▶ WORK TO COMPLETE
The result should be an exact copy of every record, with no pictures kept.

* * * * * * *

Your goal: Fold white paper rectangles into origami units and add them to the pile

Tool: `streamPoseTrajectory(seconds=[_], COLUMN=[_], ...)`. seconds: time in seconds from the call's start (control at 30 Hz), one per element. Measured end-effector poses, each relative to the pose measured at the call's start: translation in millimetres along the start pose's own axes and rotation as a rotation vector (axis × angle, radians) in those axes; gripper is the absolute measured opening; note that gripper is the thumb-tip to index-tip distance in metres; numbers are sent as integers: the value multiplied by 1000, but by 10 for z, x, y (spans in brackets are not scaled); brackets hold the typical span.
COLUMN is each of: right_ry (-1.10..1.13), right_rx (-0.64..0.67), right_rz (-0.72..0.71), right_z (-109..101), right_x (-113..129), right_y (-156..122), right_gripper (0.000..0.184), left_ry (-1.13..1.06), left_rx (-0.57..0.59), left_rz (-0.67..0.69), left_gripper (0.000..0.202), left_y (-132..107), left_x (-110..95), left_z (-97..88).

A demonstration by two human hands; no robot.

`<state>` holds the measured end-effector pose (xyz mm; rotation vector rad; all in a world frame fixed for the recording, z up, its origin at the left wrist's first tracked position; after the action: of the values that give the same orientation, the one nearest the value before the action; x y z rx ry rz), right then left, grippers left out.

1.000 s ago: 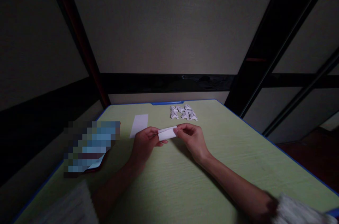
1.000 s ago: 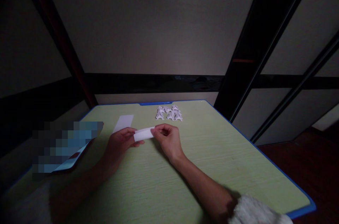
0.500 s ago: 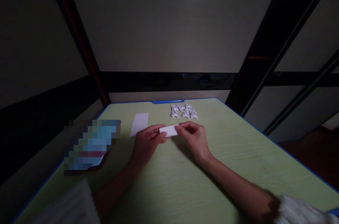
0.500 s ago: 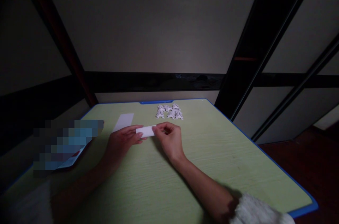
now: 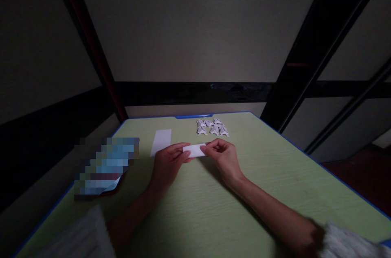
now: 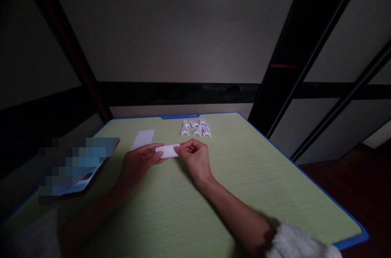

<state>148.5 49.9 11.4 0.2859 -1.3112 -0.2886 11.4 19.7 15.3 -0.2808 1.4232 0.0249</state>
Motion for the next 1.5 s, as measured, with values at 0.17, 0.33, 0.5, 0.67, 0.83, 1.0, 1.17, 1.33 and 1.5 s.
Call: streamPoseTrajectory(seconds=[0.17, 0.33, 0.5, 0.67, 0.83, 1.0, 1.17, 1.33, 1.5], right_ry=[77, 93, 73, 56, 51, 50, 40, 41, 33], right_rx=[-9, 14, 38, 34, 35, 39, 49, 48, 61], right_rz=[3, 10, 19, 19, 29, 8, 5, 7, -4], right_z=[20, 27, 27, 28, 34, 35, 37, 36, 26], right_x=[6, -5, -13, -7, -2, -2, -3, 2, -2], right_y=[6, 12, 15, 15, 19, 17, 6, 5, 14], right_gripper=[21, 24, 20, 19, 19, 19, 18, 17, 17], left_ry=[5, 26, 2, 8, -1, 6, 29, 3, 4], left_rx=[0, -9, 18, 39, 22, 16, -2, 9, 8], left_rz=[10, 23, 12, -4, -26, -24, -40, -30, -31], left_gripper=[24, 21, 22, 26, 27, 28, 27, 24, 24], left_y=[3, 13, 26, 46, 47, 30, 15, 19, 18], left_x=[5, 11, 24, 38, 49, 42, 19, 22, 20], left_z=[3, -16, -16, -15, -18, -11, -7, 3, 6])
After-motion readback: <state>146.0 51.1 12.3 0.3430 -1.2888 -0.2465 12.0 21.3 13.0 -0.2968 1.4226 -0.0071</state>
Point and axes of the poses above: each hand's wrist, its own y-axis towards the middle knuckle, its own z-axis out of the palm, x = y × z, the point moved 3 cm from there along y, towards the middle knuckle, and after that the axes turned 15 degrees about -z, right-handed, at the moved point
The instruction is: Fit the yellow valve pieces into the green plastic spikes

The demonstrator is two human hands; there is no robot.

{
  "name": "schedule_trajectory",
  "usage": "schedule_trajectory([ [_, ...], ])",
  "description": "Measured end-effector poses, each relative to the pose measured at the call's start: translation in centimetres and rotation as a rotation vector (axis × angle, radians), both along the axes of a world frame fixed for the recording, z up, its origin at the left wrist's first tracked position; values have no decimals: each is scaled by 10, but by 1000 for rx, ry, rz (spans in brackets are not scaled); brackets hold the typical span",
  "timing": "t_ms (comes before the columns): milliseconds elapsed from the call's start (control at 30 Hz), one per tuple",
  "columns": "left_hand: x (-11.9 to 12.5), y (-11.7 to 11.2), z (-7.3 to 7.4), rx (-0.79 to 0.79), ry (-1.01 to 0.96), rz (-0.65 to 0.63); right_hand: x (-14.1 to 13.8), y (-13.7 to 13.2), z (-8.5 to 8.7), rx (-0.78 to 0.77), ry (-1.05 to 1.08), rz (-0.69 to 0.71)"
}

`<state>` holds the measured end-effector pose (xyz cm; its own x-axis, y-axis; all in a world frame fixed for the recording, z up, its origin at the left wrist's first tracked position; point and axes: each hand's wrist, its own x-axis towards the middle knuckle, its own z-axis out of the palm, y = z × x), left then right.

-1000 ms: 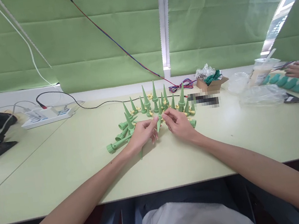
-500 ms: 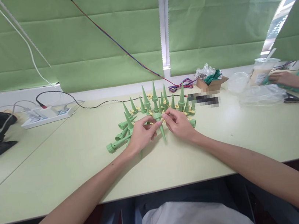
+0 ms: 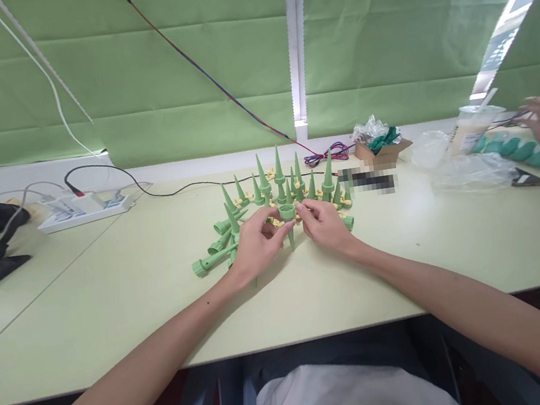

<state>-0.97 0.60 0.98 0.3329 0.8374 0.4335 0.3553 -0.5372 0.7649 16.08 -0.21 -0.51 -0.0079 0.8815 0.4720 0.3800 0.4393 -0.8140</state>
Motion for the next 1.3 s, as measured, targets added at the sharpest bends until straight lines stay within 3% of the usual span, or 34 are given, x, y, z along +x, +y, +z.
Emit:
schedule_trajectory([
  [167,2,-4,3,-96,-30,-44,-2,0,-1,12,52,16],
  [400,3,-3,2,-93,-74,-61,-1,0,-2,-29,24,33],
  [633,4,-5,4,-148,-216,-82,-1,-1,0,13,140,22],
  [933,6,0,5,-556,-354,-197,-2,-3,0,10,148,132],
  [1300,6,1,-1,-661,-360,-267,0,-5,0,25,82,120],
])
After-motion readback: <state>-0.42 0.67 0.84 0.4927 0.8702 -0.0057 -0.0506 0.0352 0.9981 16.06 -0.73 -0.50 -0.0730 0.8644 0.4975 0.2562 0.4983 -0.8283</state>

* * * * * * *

▶ ANSWER SECTION
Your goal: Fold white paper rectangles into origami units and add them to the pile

Tool: `streamPoseTrajectory(seconds=[_], COLUMN=[_], ...)`. seconds: time in seconds from the call's start (control at 30 Hz), one per element. Measured end-effector poses, each relative to the pose measured at the call's start: translation in millimetres along the start pose's own axes and rotation as a rotation vector (axis × angle, radians) in those axes; gripper is the absolute measured opening; note that gripper is the thumb-tip to index-tip distance in metres; numbers are sent as integers: the value multiplied by 1000, but by 10 for z, x, y (spans in brackets are not scaled); brackets hold the typical span.
COLUMN is each of: right_ry (-1.10..1.13), right_rx (-0.64..0.67), right_rz (-0.72..0.71), right_z (-109..101), right_x (-113..129), right_y (-156..122), right_gripper (0.000..0.184), left_ry (-1.13..1.06), left_rx (-0.57..0.59), left_rz (-0.67..0.69), left_gripper (0.000..0.202), left_y (-132..107), left_x (-110..95), left_z (-97..88).

A demonstration by two human hands; no robot.

`<state>` holds the measured end-effector pose (xyz mm; rotation vector rad; all in a world frame fixed for the recording, z up, its origin at the left wrist's first tracked position; after the action: of the values that give the same orientation, the one nearest the value before the action; x y z rx ry rz), right then left, grippers left out.

1.000 s ago: 
1.000 s ago: 
0.500 s ago: 
0.500 s ago: 
now: 
now: 

<state>148.5 49.9 11.4 0.2859 -1.3112 -0.2886 11.4 19.7 15.3 -0.2808 1.4232 0.0249</state>
Motion for the next 1.5 s, as measured, with values at 0.17, 0.33, 0.5, 0.67, 0.83, 1.0, 1.17, 1.33 and 1.5 s.
Call: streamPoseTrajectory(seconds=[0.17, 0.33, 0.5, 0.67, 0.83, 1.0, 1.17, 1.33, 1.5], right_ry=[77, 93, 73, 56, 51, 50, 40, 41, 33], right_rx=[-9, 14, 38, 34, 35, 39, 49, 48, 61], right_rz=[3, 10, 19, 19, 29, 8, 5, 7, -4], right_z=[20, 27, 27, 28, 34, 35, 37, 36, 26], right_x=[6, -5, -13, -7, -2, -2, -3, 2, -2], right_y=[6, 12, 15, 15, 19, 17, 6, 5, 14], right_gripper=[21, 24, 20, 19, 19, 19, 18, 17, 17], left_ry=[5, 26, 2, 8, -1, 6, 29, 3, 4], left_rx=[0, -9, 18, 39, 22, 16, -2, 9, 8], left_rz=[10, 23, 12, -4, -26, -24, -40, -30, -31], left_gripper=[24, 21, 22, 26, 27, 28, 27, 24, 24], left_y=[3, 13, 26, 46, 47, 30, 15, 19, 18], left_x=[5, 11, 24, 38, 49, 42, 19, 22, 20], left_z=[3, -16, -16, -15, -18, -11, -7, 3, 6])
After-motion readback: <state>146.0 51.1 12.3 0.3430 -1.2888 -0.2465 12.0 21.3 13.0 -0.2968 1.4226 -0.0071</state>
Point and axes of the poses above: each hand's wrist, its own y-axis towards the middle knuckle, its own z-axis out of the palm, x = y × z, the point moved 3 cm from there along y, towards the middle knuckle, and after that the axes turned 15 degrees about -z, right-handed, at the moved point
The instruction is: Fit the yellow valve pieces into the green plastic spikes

The demonstrator is two human hands; there is no robot.

{
  "name": "schedule_trajectory",
  "usage": "schedule_trajectory([ [_, ...], ])",
  "description": "Measured end-effector poses, each relative to the pose measured at the call's start: translation in centimetres and rotation as a rotation vector (axis × angle, radians), both along the axes of a world frame fixed for the recording, z up, its origin at the left wrist's first tracked position; values have no decimals: each is scaled by 10, but by 1000 for rx, ry, rz (spans in brackets are not scaled); brackets hold the typical span",
  "timing": "t_ms (comes before the columns): milliseconds elapsed from the call's start (control at 30 Hz), one per tuple",
  "columns": "left_hand: x (-11.9 to 12.5), y (-11.7 to 11.2), z (-7.3 to 7.4), rx (-0.79 to 0.79), ry (-1.01 to 0.96), rz (-0.65 to 0.63); right_hand: x (-14.1 to 13.8), y (-13.7 to 13.2), z (-8.5 to 8.7), rx (-0.78 to 0.77), ry (-1.05 to 1.08), rz (-0.69 to 0.71)"
}

`<state>` holds the measured end-effector pose (xyz cm; its own x-axis, y-axis; all in a world frame fixed for the recording, z up, its origin at the left wrist's first tracked position; point and axes: each hand's wrist, its own x-axis towards the middle knuckle, its own z-axis out of the palm, y = z × x), left then right.

-1000 ms: 
-500 ms: 
+0 ms: 

<state>-0.97 0.60 0.98 0.3329 0.8374 0.4335 0.3553 -0.5372 0.7649 16.08 -0.21 -0.51 -0.0079 0.8815 0.4720 0.3800 0.4393 -0.8140</state>
Motion for the next 1.3 s, as measured, targets added at the sharpest bends until straight lines stay within 3% of the usual span, or 34 are given, x, y, z along +x, +y, +z.
Emit:
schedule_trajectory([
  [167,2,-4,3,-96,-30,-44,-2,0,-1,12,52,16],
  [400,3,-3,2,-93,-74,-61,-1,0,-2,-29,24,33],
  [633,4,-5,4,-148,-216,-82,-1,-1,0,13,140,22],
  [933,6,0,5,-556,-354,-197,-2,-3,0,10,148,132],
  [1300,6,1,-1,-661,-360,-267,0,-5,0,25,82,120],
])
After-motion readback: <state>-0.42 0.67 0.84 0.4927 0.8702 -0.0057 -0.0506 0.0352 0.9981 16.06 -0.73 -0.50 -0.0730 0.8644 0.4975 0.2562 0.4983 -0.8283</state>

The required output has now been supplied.